- [What to work on]
Check each line of the material below, and copy it if it holds the string "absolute".

- [Task inputs]
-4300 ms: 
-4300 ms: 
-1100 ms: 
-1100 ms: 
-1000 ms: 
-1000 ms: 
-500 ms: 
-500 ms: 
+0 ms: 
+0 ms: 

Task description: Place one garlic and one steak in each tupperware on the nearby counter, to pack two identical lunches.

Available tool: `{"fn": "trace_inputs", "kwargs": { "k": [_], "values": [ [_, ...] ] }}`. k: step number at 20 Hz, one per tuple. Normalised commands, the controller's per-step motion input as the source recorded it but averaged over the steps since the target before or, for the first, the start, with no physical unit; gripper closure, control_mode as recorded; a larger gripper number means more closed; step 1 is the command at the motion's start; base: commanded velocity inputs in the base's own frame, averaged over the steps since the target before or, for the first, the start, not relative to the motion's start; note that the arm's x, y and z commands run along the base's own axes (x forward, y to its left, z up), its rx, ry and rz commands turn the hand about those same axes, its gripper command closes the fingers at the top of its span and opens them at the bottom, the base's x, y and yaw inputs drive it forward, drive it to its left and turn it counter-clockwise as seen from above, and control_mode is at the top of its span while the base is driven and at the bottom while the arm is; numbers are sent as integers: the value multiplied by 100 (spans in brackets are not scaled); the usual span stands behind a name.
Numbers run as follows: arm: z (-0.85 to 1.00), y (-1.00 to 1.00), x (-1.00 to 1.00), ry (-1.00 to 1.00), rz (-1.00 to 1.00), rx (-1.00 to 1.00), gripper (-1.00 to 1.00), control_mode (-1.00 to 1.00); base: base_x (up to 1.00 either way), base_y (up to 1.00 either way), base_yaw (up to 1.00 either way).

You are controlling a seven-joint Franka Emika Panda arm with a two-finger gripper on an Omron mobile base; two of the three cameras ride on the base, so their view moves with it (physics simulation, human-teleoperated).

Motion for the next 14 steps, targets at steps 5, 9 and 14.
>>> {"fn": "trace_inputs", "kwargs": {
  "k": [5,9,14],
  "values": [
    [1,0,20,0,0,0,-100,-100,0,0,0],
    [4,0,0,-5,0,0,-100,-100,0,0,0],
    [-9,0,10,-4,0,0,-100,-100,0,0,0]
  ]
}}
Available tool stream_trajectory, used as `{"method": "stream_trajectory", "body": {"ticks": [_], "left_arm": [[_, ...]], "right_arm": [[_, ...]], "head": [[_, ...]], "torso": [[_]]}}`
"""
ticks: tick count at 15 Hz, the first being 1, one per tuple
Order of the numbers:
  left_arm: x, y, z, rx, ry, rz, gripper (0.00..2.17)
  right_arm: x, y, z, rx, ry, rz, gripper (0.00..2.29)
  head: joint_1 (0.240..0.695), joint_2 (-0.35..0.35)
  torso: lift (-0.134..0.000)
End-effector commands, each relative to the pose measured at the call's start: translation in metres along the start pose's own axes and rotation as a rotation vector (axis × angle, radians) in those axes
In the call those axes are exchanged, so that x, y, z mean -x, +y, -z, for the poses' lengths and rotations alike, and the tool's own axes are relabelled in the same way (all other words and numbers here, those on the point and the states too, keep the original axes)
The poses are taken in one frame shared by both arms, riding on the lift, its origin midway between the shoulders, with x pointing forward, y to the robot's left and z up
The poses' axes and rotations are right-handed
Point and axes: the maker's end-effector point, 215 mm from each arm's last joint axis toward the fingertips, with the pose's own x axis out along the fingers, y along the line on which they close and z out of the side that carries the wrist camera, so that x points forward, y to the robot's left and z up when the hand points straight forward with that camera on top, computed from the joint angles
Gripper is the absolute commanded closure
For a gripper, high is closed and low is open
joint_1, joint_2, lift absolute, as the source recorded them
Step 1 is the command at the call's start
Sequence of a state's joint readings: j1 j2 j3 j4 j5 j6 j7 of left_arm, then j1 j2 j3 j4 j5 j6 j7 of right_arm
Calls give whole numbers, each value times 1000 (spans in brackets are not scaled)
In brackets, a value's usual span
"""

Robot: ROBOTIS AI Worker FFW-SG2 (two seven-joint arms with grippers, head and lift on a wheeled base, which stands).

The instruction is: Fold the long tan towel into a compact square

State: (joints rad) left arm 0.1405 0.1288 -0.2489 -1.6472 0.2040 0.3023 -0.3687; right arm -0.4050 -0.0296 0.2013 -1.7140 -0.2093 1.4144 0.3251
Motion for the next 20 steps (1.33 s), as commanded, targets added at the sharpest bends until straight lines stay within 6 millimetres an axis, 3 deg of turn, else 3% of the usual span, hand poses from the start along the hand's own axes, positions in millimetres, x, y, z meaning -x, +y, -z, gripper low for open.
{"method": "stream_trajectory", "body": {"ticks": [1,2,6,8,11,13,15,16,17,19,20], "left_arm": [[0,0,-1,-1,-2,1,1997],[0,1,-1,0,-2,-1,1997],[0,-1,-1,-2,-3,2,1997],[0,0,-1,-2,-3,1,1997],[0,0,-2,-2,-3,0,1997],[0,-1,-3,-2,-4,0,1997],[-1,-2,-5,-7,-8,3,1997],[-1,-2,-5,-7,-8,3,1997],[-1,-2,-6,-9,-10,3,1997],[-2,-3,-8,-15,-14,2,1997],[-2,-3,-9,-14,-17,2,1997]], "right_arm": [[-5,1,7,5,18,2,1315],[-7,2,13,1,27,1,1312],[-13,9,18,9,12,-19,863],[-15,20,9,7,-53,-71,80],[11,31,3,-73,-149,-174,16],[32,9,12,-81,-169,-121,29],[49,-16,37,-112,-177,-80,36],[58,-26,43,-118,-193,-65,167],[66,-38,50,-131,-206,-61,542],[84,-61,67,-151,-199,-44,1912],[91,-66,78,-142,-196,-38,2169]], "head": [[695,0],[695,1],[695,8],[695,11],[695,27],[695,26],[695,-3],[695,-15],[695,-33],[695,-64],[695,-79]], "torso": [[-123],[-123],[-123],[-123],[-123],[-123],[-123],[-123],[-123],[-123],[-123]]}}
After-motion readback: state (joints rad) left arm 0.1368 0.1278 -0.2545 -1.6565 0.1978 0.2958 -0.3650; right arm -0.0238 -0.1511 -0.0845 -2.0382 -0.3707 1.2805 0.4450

- [Exercise output]
Gripper is the absolute commanded closure
joint_1, joint_2, lift absolute, as the source recorded them

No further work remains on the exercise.